Updated: Dec 3, 2019

The ‘White Box’, as it is now so often referred to, is the sweeping skin-deep description of Modern Architecture. Many times a true observation, but the movement is rich in theory, structural, material and spatial innovation and social ideals. This White Box architecture dominated the early twentieth century revolution of building design and changed the face of both the urban landscape and the luxury single dwelling. The specifics of Modernism took root in the Bauhaus School, a school of artistic design which focussed on standardisation and mass production. The Bauhaus was directed by Walter Gropius, who, as well as Ludwig Mies van der Rohe and Le Corbusier, worked with Peter Behrens of the Deutcher Werkbund—which sought to artistically enhance the design of everyday products for industrial scale. The Dutch De Stijl publication also had a profound influence on Modern architecture with its communication of the ideas of Neoplasticism.

The ground for these roots of Modernism was the transformation of a predominantly rural society to the heavily industrialised urban city as well as the sudden technological changes in construction which brought on modern and often mega structures such as train terminals, bridges and engineering feats in particular the Eiffel Tower and Crystal Palace. Steel frame and glass technology was employed not only in civil engineering but by the architects of the great Gothic Revival, Neo-classicism and Art Nouveaux movements which were caught in a tug of war between modern society and the historical precedents of decadent eras. These architects decorated their structures with traditionally crafted stone and stained glass. They harkened back to values of Eclecticism in an attempt to disassociate from the polluted and increasingly machine-driven world. This chasm called for a new expression in art and architecture bringing a revolution in art culture towards functionality, rationality and universality.

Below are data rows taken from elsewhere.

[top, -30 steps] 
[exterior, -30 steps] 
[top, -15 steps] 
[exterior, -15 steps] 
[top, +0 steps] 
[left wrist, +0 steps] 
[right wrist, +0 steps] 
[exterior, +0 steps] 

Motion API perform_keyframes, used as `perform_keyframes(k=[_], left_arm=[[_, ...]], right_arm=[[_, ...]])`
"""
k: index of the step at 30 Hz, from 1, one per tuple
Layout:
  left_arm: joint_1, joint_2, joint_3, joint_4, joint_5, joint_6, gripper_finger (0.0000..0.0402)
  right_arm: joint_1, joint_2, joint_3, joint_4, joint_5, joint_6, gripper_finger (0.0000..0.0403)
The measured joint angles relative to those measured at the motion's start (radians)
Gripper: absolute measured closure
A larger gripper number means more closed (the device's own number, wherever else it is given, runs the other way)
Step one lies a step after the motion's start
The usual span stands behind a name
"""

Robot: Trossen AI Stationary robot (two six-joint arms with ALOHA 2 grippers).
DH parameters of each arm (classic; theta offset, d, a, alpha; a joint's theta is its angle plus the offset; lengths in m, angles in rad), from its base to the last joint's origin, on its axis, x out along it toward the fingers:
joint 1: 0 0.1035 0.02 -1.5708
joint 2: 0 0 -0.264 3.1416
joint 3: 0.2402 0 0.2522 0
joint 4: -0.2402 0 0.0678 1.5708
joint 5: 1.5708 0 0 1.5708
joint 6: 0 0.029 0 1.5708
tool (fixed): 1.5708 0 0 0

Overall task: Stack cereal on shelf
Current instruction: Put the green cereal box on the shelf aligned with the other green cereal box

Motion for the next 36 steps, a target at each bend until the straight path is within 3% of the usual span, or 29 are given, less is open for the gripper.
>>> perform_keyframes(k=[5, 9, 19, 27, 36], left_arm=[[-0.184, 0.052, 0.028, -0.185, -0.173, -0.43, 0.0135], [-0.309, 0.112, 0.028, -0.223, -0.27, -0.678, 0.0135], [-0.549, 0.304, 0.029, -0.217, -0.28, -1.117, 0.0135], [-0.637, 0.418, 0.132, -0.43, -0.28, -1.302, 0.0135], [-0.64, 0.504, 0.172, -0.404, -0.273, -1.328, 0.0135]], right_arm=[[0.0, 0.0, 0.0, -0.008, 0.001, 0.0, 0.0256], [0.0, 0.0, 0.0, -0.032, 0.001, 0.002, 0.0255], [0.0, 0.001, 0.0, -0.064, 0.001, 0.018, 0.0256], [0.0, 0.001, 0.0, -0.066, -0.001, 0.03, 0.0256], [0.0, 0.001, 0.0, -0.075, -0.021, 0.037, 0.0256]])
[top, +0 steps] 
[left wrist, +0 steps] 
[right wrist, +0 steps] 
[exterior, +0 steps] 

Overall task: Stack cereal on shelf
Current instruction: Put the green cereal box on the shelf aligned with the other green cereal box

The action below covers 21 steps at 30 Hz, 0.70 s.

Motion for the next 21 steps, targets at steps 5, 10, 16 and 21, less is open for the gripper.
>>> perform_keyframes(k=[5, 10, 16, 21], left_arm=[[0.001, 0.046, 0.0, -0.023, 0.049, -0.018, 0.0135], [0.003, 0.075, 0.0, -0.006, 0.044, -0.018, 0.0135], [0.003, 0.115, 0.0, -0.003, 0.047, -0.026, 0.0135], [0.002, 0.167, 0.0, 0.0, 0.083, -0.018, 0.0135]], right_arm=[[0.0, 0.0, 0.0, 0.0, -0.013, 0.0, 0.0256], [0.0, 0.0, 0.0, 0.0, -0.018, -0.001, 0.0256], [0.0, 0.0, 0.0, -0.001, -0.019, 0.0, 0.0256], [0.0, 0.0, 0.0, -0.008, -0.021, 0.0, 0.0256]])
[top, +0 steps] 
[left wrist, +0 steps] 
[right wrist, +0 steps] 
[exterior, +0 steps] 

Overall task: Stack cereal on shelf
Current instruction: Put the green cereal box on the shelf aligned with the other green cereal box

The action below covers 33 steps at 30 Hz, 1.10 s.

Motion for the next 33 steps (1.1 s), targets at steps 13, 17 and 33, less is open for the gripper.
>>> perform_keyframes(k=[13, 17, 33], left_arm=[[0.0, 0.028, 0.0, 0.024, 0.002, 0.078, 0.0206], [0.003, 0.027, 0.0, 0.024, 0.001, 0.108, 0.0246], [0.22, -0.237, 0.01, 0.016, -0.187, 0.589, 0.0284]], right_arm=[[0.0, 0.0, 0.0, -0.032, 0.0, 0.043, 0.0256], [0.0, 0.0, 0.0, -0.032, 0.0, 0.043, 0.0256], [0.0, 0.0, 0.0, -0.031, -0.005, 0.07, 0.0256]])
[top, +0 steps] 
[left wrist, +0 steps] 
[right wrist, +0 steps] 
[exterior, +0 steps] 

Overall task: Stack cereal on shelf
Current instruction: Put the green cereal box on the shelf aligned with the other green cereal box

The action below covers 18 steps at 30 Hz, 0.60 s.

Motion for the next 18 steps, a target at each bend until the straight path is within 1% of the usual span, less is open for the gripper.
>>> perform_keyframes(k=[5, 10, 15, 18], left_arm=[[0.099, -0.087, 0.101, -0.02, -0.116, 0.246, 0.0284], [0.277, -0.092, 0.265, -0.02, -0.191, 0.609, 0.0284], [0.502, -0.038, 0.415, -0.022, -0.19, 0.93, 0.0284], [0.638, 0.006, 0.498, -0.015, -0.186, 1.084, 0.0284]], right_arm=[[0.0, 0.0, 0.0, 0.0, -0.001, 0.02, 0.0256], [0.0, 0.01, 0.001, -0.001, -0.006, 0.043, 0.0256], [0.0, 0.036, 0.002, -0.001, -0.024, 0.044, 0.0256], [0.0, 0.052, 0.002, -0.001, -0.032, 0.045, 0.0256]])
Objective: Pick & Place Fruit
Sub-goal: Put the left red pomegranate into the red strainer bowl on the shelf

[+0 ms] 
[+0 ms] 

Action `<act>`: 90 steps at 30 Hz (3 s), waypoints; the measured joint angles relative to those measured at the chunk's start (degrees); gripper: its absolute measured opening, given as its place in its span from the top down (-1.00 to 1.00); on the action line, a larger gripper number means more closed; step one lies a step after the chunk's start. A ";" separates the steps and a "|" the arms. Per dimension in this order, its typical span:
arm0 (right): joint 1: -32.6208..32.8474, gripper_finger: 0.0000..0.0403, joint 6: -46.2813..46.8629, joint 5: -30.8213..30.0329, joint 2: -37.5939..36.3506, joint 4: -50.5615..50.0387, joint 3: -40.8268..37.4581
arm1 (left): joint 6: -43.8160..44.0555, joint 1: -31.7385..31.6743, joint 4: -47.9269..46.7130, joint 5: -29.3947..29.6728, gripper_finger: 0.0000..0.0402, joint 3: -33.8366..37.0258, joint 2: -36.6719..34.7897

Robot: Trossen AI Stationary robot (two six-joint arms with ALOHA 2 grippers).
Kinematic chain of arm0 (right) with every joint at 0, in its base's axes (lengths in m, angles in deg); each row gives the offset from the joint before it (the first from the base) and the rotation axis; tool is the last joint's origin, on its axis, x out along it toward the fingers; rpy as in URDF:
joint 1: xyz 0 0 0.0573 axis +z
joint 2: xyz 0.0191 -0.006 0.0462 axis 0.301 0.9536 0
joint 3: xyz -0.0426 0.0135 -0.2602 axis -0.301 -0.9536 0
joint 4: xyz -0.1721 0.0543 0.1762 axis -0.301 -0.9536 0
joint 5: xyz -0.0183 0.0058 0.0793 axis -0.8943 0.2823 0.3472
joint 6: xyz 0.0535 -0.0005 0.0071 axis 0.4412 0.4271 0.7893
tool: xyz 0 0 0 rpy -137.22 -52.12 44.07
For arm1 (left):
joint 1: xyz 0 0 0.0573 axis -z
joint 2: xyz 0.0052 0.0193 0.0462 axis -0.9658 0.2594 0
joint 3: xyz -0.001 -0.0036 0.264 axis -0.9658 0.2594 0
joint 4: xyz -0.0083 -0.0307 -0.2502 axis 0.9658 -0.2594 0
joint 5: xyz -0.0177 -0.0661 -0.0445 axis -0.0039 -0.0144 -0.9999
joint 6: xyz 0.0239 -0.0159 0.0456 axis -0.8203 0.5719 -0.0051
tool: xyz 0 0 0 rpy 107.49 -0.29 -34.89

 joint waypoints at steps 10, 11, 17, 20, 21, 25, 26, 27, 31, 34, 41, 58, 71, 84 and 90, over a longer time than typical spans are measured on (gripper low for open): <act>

In this period of architecture, the focus on functionality and a rational use of materials brought to the forefront the structure of buildings and the elimination of ornament. The formerly hidden armature was put on display and the materials thereof were exposed in their minimal state: I-beams were visible; concrete was simply painted. Houses were designed in open plan for flexible living and the mass of former styles was replaced by the light, bright and transparent. Villa Savoye and the Barcelona Pavilion, two contemporary buildings of the late 1920s, encompassed these characteristics along with the values and ideals of Purism and Neoplaticism. Mies van der Rohe, the architect of the Barcelona Pavilion (1929) worked for Peter Behrens for three years from 1908 and Villa Savoye’s (1928-31) Le Corbusier worked with them briefly in 1910. Both architects found themselves practising during this time of new expression and new technology and both buildings hold many similarities in structure, form and social ideals. There are also differences: Villa Savoye is seen today as the pioneering building of High Modernism. It is austere and machine-like whereas the Barcelona Pavilion is luxurious and lavish, and has affinities with Art Deco. Fundamentally similar, but also fundamentally different, these two buildings embody features that are so valued and esteemed in Modern architecture that the style has since become as prevalent as the White Box.

Le Corbusier, Villa Savoye, Poissy, France 1928-31

The artistic movements behind Villa Savoye and the Barcelona Pavilion are similar in theory, but manifest in different ways, as can be seen in the buildings’ form and floor plans.

Purism, one of the founding movements of Modernism, was established by Le Corbusier and Amédée Ozenfant. Much inspired by Le Corbusier’s Voyage d’Orient, where he studied Classical architecture and likened the elementary parts of the Pantheon and others to standardised mass produced parts, Purism simplified objects to their most basic geometric forms. It stripped objects of detail and ornament and embraced the machine. The austerity of this art—the simplified forms of the cube, cone, sphere, cylinder and pyramid was what attracted Le Corbusier:

‘Architecture is the masterly, correct and magnificent play of masses brought together in light. Our eyes are made to see forms in light; light and shade reveal these forms; cubes, cones, spheres, cylinders or pyramids are the great primary forms which light reveals to advantage; the image of these is distinct and tangible within us without ambiguity. It is for this reason that these are beautiful forms, the most beautiful forms. Everybody is agreed to that, the child, the savage and the metaphysician … ’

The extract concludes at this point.